Manning Schutze: Chapter 06: Statistical Inference
Metadata
Title: Statistical Inference: n-gram Models over Sparse Data
Number: 6
Companion website: Includes the Austen corpus used for building the n-gram model in the chapter.
Core Ideas
Statistical inference in general consists of taking some data (generated in accordance with some unknown probability distribution) and then making some inferences about this distribution.
MS divide the problem into 3 areas: 1) Dividing the training data into equivalence classes; 2) finding a good statistical estimator for each class; 3) combining multiple estimators.
Focus on the classic task of language modelling predicting the next word given the previous words. This is a well researched problem, the solutions to which extend to other tasks.
Forming Equivalence Classes
In order to do inference about one feature, we want to find other features of the model that predict it. We assume that past behaviour is a good guide (ie the model is stationary). So we have a classification task: predict the target feature on the basis of various classificatory features.
When doing this, we effectively dividue the data into equivalence classes that share values for certain classificatory features. We tacitly make independence assumptions. The more classificatory features we identify in separate bins, the more finely we can discriminate, ie determine the probability distribution of the target feature. However, the more bins we use the fewer training instances we have in each class, risking reliability. Our goal is to find classes that balance these competing goals of discrimination and reliability.
n-gram models
Deciding the Equivalence Classes
We can state the prediction of a next word as an attempt to estimate the probability function \(P(w_n | w_1,\dots ,w_{n-1})\). We use a classification of the history to predict the next word.
But we can’t use the whole history separately, likely we’ve never seen that sentence. So we have to group histories that are similar in some way to give reasonable predictions as to which words we can expect to come next. One way to do this is to make a Markov assumption that only the prior local context - the last few words - affects the next word.
If we construct a model where all histories that have the same last n - 1 words are placed in the same equivalence class, then we have an \((n-1)^{th}\) order Markov model or an n-gram word model (the last word of the n-gram being the word we are predicting).
We have to strike a balance in setting n. We want it to be fairly large. Consider “Sue swallowed the large green …". “swallowed” is very likely influencing what comes next. Even though “the large green tree” is a likely combo, it’s not here.

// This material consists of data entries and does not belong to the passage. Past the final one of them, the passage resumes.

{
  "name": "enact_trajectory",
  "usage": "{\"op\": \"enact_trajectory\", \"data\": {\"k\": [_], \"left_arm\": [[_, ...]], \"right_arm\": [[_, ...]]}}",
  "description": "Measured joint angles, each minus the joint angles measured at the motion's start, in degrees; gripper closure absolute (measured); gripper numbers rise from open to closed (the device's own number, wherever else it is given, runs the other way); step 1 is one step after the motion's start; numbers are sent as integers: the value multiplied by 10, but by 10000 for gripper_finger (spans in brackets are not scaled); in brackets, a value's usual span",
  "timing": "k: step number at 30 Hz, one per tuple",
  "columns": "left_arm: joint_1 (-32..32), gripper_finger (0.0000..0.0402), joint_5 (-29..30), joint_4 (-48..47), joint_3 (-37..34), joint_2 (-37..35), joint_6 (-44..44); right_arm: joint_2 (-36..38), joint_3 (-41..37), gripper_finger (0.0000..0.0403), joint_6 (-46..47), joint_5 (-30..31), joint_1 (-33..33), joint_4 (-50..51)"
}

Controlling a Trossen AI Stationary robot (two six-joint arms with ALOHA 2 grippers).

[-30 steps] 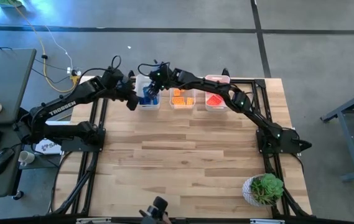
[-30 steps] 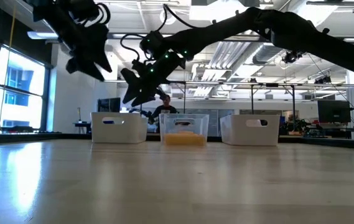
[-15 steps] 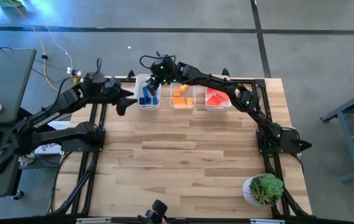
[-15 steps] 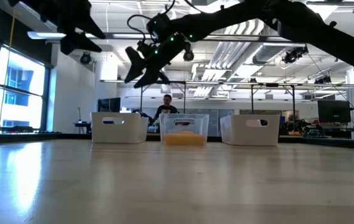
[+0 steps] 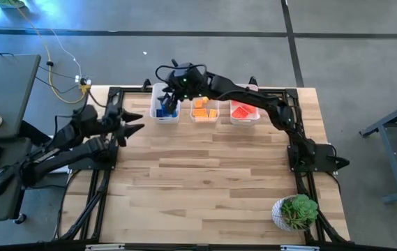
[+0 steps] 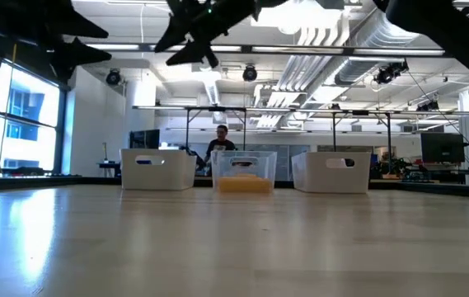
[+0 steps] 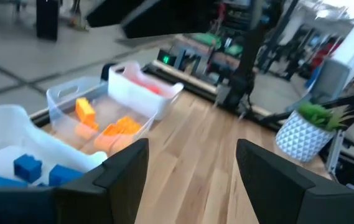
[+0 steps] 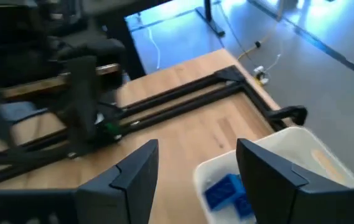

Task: Sort & place blocks by color
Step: Return to Home Position

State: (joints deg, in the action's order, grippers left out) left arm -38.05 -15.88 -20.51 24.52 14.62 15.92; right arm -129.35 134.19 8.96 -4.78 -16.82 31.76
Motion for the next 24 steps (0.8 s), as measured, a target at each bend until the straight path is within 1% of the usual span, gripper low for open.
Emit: {"op": "enact_trajectory", "data": {"k": [7,10,13,15,20,24], "left_arm": [[7,170,25,36,-78,-114,2],[7,170,53,54,-106,-145,4],[7,170,83,81,-128,-144,4],[7,170,97,125,-147,-142,2],[7,170,107,191,-193,-144,37],[7,170,106,204,-230,-144,73]], "right_arm": [[43,0,201,13,0,35,31],[54,0,201,8,0,48,41],[67,0,201,1,0,59,60],[77,0,201,4,2,63,80],[101,0,201,-5,27,69,132],[126,0,201,-32,62,67,183]]}}
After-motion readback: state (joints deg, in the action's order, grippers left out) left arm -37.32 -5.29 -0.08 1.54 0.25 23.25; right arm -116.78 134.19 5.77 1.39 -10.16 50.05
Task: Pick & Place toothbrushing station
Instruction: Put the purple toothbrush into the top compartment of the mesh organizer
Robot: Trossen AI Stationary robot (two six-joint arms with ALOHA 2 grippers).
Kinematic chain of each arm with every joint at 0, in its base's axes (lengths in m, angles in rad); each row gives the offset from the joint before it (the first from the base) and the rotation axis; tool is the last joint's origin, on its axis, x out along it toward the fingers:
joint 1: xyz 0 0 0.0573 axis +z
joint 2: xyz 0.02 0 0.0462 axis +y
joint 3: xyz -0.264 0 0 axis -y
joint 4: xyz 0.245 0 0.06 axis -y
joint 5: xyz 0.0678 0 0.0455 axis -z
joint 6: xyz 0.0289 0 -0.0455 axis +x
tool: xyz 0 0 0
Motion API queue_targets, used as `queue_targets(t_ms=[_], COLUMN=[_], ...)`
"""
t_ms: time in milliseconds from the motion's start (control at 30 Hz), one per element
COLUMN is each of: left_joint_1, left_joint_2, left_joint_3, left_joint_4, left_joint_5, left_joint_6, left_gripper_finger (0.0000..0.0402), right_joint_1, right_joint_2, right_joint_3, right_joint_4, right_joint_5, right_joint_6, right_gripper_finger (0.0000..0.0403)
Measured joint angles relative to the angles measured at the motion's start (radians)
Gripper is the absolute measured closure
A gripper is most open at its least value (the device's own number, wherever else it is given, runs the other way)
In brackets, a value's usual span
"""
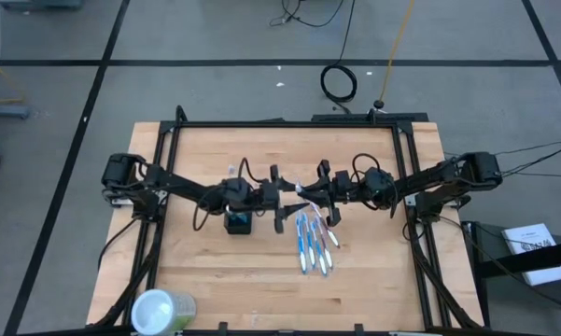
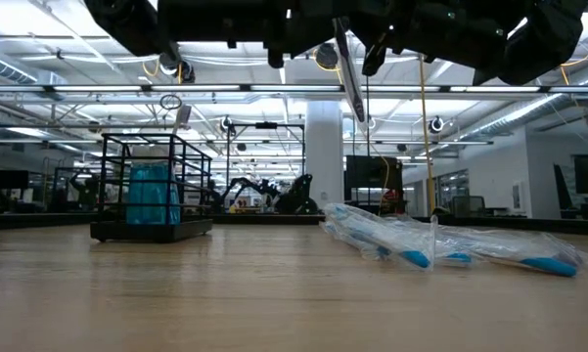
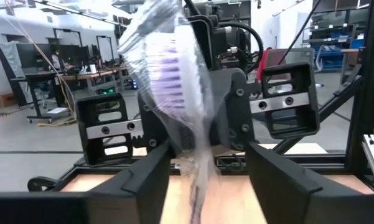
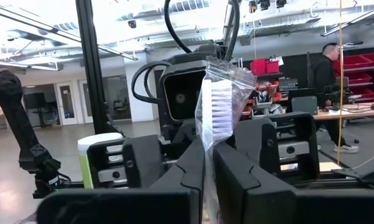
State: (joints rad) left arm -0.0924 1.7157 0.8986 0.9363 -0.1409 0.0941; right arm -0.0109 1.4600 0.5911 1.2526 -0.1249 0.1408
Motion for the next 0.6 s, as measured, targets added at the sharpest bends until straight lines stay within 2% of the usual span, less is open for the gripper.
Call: queue_targets(t_ms=[333, 467, 600], left_joint_1=[0.039, 0.039, 0.037], left_joint_2=[-0.003, -0.002, -0.026], left_joint_3=[-0.002, -0.001, -0.005], left_joint_4=[-0.023, -0.049, -0.104], left_joint_5=[0.055, 0.069, 0.028], left_joint_6=[-0.082, -0.089, -0.082], left_gripper_finger=[0.0370, 0.0380, 0.0377], right_joint_1=[-0.002, 0.002, 0.002], right_joint_2=[-0.003, -0.001, -0.012], right_joint_3=[-0.001, -0.001, 0.001], right_joint_4=[0.000, -0.023, -0.075], right_joint_5=[0.003, -0.007, -0.013], right_joint_6=[-0.015, -0.024, -0.046], right_gripper_finger=[0.0386, 0.0359, 0.0308])
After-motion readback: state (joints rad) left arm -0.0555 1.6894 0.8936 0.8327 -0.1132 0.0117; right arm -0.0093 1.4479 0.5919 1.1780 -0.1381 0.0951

But if we have too many bins there are a lot of parameters to estimate. Here’s a sense of parameter growth as the model increases with a vocabulary of 20,000 words:
Model | Parameters |
---|---|
1st order Markov (bigram) | 400 million |
2nd order (trigram) | 8 trillion |
3rd order (4-gram) | \(1.6 \times 10^{17}\) |
So a 5-gram may not be practical at all, and we generally use bigrams and trigrams. We also might use stemming or semantic equivalence classes to reduce the size of the model without reducing n. We might also use more sophisticated models based on parsing the main predicate in a sentence, but these are complex and covered later.

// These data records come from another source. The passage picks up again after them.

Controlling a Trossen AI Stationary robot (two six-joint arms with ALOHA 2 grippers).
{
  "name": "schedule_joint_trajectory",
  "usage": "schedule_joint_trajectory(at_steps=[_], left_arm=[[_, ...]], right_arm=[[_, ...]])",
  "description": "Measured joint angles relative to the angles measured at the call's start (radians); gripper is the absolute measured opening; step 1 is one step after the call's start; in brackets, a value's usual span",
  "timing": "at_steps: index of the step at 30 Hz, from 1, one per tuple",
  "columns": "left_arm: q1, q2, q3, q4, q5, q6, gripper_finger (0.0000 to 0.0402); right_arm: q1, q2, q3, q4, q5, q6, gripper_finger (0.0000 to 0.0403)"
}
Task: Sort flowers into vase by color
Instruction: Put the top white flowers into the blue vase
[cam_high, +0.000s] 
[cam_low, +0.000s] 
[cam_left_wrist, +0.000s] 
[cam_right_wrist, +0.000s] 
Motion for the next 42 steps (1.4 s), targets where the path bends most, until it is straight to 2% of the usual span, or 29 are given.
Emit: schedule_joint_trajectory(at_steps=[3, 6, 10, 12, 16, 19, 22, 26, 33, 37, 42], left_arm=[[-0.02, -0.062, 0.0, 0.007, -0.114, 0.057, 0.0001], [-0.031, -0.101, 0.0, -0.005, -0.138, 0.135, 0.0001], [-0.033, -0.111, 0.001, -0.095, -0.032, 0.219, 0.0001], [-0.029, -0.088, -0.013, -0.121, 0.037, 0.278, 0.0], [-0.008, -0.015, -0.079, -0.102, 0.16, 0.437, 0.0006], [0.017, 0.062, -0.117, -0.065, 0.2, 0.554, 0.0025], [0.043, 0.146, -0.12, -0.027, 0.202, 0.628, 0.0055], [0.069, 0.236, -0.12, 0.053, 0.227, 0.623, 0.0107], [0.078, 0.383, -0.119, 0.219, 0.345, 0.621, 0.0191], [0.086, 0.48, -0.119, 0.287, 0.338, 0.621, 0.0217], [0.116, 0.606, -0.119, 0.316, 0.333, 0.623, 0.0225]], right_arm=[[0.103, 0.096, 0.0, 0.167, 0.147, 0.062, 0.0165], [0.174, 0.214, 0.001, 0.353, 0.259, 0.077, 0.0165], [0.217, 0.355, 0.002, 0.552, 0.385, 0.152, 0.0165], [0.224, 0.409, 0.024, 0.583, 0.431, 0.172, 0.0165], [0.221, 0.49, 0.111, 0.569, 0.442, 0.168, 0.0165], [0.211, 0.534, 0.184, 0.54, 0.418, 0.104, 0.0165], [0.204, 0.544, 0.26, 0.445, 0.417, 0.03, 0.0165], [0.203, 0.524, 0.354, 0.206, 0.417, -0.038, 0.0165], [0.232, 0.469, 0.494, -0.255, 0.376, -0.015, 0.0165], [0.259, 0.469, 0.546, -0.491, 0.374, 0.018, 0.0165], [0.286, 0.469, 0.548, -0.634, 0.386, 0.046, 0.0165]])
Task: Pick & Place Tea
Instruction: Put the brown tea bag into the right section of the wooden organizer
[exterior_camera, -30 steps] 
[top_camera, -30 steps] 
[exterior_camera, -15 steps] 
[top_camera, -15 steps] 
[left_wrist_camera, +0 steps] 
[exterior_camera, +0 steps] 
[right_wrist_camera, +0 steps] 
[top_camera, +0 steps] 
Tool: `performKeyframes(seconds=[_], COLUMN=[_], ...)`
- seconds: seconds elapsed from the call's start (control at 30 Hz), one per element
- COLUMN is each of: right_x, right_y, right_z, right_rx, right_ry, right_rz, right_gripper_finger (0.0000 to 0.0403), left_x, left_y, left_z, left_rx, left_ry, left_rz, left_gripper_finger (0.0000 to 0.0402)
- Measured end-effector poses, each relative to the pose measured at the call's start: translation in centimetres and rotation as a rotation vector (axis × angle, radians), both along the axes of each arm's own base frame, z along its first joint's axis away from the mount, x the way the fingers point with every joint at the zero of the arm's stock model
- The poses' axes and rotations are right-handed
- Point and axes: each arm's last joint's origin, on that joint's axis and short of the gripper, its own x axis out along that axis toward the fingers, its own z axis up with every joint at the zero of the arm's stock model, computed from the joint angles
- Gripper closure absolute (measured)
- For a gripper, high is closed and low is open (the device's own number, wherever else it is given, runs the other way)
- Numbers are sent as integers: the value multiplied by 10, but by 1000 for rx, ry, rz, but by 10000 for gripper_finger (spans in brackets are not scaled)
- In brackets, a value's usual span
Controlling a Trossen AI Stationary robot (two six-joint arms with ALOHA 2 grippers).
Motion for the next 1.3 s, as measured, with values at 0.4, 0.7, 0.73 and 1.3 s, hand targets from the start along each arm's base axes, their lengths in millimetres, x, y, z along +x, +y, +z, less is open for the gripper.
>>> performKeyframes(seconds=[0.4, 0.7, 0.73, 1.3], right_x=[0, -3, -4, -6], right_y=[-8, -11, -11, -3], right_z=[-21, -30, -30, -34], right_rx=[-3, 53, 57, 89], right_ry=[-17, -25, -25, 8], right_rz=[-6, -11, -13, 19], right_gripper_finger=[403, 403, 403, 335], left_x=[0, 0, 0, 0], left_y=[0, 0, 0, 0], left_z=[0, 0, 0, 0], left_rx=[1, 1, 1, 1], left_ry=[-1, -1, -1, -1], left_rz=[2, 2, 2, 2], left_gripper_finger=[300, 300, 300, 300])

This seems linguistically ridiculous - predicting a word based only on the past two words with no other understanding of syntax or semantics. In reality it works surprisingly well, and in pure prediction tasks is hard to beat.
Deciding the Estimators
Given the pieces of training data that fall into a particular bin (eg n-gram class), how do we derive a good probability estimate for the target feature?
With n-grams, this reduces to the problem of how do we get a good estimate for \(\frac{P(w_1 \dots w_n)}{P(w_1 \dots w_{n-1})}\).
They use the following notation:
Symbol | Meaning |
---|---|
N | Number of training instances |
B | Number of values in the multinomial target feature distribution |
V | Vocabulary size |
\(w_{1n}\) | An n-gram \(w_1 \dots w_n\) in the training text |
\(C(w_1 \dots w_n)\) | Frequency of n-gram \(w_{1n}\) in the training text |
r | Frequency of an n-gram |
\(f(\cdot)\) | Frequency estimate of a model |
\(N_r\) | Number of target feature values seen r times in training instances |
\(T_r\) | Total count of n-grams of frequency r in further data |
h | ‘History’ of preceding words |
Maximum Likelihood Estimation
Once we have made our equivalence classes, we shall end up with bins that contain a number of instances. For example, in a trigram model we shall have a bin where the two preceding words were “come across”. Let’s say we have 10 instances in that bin. 8 of them were followed by “as”, one by “more”, and one by “a”. What probability estimates should we use for the next word?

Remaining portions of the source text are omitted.